Class AuthenticationProviderWrapper

java.lang.Object
com.appiancorp.suiteapi.security.auth.AuthenticationProviderWrapper
All Implemented Interfaces:
org.springframework.security.authentication.AuthenticationProvider
public class AuthenticationProviderWrapper extends Object implements org.springframework.security.authentication.AuthenticationProvider
The AuthenticationProviderWrapper contains an AuthenticationProvider to which it delegates the actual authentication of an AuthenticationToken. If the delegate AuthenticationProvider successfully authenticates the AuthenticationToken, the Wrapper will take the AppianUserDetails from the resulting Authentication and add an appropriate ScsKey based on the results of AuthenticationProviderWrapper.getScsKey. This value will be hashed before being added to the AppianUserDetails. This wrapper is necessary for systems that support the User Secure Credential Store.

  • Constructor Summary

    Constructors
    Constructor
    Description
    AuthenticationProviderWrapper(org.springframework.security.authentication.AuthenticationProvider delegate)
    Construct an AuthenticationProviderWrapper that will delegate to the given AuthenticationProvider.
    AuthenticationProviderWrapper(org.springframework.security.authentication.AuthenticationProvider delegate, com.appiancorp.security.auth.ScsKeyChangeHandler scsKeyChangeHandler)
    Construct an AuthenticationProviderWrapper that will delegate to the given AuthenticationProvider, and will handle changes in scs key using the provided ScsKeyChangeHandler.

  • Method Summary

    Modifier and Type
    Method
    Description
    final org.springframework.security.core.Authentication
    authenticate(org.springframework.security.core.Authentication authentication)
    Calls the delegate configured via the constructor.
    org.springframework.security.authentication.AuthenticationProvider
    getDelegate()
    Get the AuthenticationProvider to which the AuthenticationProviderWraper is delegating method calls.
    protected char[]
    getScsKey(org.springframework.security.core.Authentication originalAuthToken, org.springframework.security.core.Authentication resultAuthToken)
    Get an appropriate value for the Secure Credential Store key.
    final boolean
    supports(Class<?> authentication)
    Defers to the delegate configured via the constructor.

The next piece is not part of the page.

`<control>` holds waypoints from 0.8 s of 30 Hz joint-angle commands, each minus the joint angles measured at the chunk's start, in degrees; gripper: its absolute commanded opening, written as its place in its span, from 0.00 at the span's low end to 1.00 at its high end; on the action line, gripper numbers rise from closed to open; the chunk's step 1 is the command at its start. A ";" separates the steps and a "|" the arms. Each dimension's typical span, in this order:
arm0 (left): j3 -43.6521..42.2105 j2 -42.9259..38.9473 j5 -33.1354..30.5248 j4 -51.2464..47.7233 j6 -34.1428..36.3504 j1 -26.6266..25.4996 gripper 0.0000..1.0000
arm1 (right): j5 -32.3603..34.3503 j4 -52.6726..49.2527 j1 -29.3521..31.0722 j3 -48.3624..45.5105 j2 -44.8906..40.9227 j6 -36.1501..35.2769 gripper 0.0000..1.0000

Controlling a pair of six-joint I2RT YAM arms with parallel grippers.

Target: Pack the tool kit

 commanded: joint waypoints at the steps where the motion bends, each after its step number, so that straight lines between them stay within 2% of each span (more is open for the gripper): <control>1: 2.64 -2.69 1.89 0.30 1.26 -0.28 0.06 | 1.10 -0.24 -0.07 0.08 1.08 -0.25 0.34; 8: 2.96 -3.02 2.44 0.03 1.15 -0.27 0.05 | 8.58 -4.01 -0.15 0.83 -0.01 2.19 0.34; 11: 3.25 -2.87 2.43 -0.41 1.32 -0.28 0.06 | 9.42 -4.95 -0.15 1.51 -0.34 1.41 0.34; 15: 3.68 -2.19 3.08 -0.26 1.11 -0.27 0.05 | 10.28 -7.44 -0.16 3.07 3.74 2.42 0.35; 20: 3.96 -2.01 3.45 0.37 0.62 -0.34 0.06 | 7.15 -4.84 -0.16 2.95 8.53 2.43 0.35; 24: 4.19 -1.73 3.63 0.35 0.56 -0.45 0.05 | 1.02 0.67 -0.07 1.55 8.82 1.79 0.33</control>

    Methods inherited from class java.lang.Object

    clone, equals, finalize, getClass, hashCode, notify, notifyAll, toString, wait, wait, wait

  • Constructor Details

    • AuthenticationProviderWrapper

      public AuthenticationProviderWrapper(org.springframework.security.authentication.AuthenticationProvider delegate)
      Construct an AuthenticationProviderWrapper that will delegate to the given AuthenticationProvider. The methods supports(Class<?>) and authenticate(Authenticate) both delegate to this class. It uses the default ScsKeyChangeHandler to handle changes in scs key. This is the constructor that should be used to wrap custom authentication providers.

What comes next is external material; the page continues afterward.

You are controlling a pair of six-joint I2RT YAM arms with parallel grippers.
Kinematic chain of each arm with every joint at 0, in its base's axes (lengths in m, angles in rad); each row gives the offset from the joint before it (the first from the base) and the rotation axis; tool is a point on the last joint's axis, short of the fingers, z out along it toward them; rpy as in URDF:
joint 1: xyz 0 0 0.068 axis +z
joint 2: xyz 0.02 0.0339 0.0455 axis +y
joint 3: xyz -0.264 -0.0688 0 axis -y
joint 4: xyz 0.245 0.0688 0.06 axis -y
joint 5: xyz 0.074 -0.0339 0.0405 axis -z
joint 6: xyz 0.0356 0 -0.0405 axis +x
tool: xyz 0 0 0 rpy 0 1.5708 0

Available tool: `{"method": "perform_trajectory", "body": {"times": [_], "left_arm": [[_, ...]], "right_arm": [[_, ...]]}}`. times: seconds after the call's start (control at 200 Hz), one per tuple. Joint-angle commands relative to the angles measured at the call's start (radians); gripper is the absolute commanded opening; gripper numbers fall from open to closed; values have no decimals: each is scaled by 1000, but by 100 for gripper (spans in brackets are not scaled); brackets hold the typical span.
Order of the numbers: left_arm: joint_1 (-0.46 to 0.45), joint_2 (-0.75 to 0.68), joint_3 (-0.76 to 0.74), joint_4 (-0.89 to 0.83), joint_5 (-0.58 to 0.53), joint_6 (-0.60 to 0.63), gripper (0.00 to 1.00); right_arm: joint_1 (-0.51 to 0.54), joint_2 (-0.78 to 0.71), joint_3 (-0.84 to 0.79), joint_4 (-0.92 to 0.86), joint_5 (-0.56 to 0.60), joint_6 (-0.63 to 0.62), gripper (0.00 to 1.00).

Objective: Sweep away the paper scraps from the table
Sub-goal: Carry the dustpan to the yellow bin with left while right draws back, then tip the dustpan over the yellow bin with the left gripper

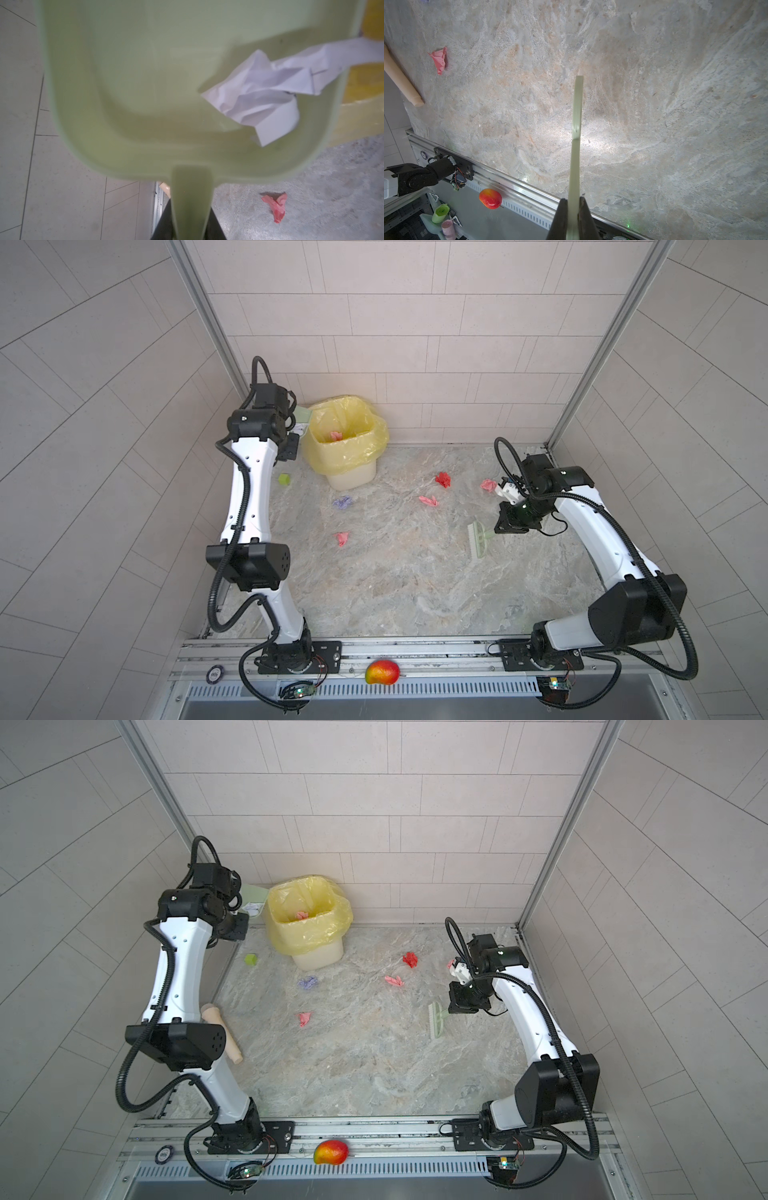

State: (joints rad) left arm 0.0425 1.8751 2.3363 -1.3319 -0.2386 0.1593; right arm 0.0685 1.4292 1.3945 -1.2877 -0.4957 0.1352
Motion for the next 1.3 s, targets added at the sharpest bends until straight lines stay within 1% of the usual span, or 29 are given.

    • AuthenticationProviderWrapper

      public AuthenticationProviderWrapper(org.springframework.security.authentication.AuthenticationProvider delegate, com.appiancorp.security.auth.ScsKeyChangeHandler scsKeyChangeHandler)
      Construct an AuthenticationProviderWrapper that will delegate to the given AuthenticationProvider, and will handle changes in scs key using the provided ScsKeyChangeHandler. The methods supports(Class<?>) and authenticate(Authenticate) both delegate to this class.

  • Method Details

    • supports

      public final boolean supports(Class<?> authentication)
      Defers to the delegate configured via the constructor.
      Specified by:
      supports in interface org.springframework.security.authentication.AuthenticationProvider

    • authenticate

      public final org.springframework.security.core.Authentication authenticate(org.springframework.security.core.Authentication authentication) throws org.springframework.security.core.AuthenticationException
      Calls the delegate configured via the constructor. If authentication is successful, performs additional logic to create a valid result authentication token as required by Appian.
      Specified by:
      authenticate in interface org.springframework.security.authentication.AuthenticationProvider
      Throws:
      org.springframework.security.core.AuthenticationException

    • getScsKey

      protected char[] getScsKey(org.springframework.security.core.Authentication originalAuthToken, org.springframework.security.core.Authentication resultAuthToken)
      Get an appropriate value for the Secure Credential Store key. By default this method uses the originalAuthToken to get the authentication credentials. The value returned from this method is never stored in the Appian system. A hashed version of it resides in memory for the duration of a User Session. It is used to encrypt and decrypt values in for the user in the Appian Secure Credential Store. A hashed version is stored on disk to compare against future keys to determine when to clear the user secured credential store for a given user.

    • getDelegate

      public org.springframework.security.authentication.AuthenticationProvider getDelegate()
      Get the AuthenticationProvider to which the AuthenticationProviderWraper is delegating method calls.